#### Exercise brief
Give back each line of the data exactly.

#### Supplied data
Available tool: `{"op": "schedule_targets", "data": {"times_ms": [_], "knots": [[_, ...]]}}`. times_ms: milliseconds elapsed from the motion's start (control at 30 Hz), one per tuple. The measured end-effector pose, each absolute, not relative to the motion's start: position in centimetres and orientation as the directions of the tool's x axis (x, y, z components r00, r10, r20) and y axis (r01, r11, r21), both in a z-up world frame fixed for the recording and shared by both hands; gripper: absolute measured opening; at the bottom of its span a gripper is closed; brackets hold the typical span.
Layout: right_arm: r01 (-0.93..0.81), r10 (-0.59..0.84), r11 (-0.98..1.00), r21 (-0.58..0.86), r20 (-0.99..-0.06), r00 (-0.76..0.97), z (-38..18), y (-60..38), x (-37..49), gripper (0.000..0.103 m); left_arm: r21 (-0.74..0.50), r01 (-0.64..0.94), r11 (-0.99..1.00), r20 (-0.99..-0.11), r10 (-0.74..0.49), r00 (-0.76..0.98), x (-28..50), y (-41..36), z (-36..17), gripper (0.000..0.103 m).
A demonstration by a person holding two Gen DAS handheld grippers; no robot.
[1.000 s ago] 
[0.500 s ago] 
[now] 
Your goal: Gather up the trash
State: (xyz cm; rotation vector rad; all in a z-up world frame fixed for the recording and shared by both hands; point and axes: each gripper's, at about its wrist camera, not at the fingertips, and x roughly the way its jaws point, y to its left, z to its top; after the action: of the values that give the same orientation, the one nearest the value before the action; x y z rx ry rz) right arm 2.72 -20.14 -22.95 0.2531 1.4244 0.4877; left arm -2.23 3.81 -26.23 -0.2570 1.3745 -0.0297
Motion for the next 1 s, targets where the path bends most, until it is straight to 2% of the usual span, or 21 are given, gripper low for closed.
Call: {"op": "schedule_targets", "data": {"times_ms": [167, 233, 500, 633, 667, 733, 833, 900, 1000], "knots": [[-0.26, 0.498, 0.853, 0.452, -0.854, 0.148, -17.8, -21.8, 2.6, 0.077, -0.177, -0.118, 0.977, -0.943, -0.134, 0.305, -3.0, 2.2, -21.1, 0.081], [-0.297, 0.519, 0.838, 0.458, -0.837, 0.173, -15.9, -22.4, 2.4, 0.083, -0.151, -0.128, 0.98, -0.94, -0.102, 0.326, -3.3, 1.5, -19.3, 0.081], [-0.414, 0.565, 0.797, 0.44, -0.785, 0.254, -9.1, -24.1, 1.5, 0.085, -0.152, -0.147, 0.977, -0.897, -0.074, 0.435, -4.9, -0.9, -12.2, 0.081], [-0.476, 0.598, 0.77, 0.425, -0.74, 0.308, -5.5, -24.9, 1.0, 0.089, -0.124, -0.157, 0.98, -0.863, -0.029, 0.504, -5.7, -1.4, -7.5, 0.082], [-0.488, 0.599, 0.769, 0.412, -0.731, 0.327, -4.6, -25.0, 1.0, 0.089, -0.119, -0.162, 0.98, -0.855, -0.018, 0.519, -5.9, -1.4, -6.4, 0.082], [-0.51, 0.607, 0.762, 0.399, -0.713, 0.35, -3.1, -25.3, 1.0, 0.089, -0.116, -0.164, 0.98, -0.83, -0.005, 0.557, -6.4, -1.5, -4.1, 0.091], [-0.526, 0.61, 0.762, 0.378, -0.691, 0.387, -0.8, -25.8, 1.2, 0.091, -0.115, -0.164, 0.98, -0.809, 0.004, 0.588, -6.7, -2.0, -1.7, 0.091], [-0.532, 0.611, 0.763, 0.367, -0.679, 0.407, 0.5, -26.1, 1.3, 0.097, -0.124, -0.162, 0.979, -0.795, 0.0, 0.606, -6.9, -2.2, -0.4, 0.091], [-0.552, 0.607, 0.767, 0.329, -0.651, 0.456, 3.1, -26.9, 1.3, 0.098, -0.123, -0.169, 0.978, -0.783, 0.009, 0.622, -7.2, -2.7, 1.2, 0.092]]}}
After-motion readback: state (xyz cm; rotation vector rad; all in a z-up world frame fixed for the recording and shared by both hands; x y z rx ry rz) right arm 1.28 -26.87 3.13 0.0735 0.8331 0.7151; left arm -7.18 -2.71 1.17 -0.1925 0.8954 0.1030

#### Answer for this exercise
Available tool: `{"op": "schedule_targets", "data": {"times_ms": [_], "knots": [[_, ...]]}}`. times_ms: milliseconds elapsed from the motion's start (control at 30 Hz), one per tuple. The measured end-effector pose, each absolute, not relative to the motion's start: position in centimetres and orientation as the directions of the tool's x axis (x, y, z components r00, r10, r20) and y axis (r01, r11, r21), both in a z-up world frame fixed for the recording and shared by both hands; gripper: absolute measured opening; at the bottom of its span a gripper is closed; brackets hold the typical span.
Layout: right_arm: r01 (-0.93..0.81), r10 (-0.59..0.84), r11 (-0.98..1.00), r21 (-0.58..0.86), r20 (-0.99..-0.06), r00 (-0.76..0.97), z (-38..18), y (-60..38), x (-37..49), gripper (0.000..0.103 m); left_arm: r21 (-0.74..0.50), r01 (-0.64..0.94), r11 (-0.99..1.00), r20 (-0.99..-0.11), r10 (-0.74..0.49), r00 (-0.76..0.98), x (-28..50), y (-41..36), z (-36..17), gripper (0.000..0.103 m).
A demonstration by a person holding two Gen DAS handheld grippers; no robot.
[1.000 s ago] 
[0.500 s ago] 
[now] 
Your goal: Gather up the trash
State: (xyz cm; rotation vector rad; all in a z-up world frame fixed for the recording and shared by both hands; point and axes: each gripper's, at about its wrist camera, not at the fingertips, and x roughly the way its jaws point, y to its left, z to its top; after the action: of the values that give the same orientation, the one nearest the value before the action; x y z rx ry rz) right arm 2.72 -20.14 -22.95 0.2531 1.4244 0.4877; left arm -2.23 3.81 -26.23 -0.2570 1.3745 -0.0297
Motion for the next 1 s, targets where the path bends most, until it is straight to 2% of the usual span, or 21 are given, gripper low for closed.
Call: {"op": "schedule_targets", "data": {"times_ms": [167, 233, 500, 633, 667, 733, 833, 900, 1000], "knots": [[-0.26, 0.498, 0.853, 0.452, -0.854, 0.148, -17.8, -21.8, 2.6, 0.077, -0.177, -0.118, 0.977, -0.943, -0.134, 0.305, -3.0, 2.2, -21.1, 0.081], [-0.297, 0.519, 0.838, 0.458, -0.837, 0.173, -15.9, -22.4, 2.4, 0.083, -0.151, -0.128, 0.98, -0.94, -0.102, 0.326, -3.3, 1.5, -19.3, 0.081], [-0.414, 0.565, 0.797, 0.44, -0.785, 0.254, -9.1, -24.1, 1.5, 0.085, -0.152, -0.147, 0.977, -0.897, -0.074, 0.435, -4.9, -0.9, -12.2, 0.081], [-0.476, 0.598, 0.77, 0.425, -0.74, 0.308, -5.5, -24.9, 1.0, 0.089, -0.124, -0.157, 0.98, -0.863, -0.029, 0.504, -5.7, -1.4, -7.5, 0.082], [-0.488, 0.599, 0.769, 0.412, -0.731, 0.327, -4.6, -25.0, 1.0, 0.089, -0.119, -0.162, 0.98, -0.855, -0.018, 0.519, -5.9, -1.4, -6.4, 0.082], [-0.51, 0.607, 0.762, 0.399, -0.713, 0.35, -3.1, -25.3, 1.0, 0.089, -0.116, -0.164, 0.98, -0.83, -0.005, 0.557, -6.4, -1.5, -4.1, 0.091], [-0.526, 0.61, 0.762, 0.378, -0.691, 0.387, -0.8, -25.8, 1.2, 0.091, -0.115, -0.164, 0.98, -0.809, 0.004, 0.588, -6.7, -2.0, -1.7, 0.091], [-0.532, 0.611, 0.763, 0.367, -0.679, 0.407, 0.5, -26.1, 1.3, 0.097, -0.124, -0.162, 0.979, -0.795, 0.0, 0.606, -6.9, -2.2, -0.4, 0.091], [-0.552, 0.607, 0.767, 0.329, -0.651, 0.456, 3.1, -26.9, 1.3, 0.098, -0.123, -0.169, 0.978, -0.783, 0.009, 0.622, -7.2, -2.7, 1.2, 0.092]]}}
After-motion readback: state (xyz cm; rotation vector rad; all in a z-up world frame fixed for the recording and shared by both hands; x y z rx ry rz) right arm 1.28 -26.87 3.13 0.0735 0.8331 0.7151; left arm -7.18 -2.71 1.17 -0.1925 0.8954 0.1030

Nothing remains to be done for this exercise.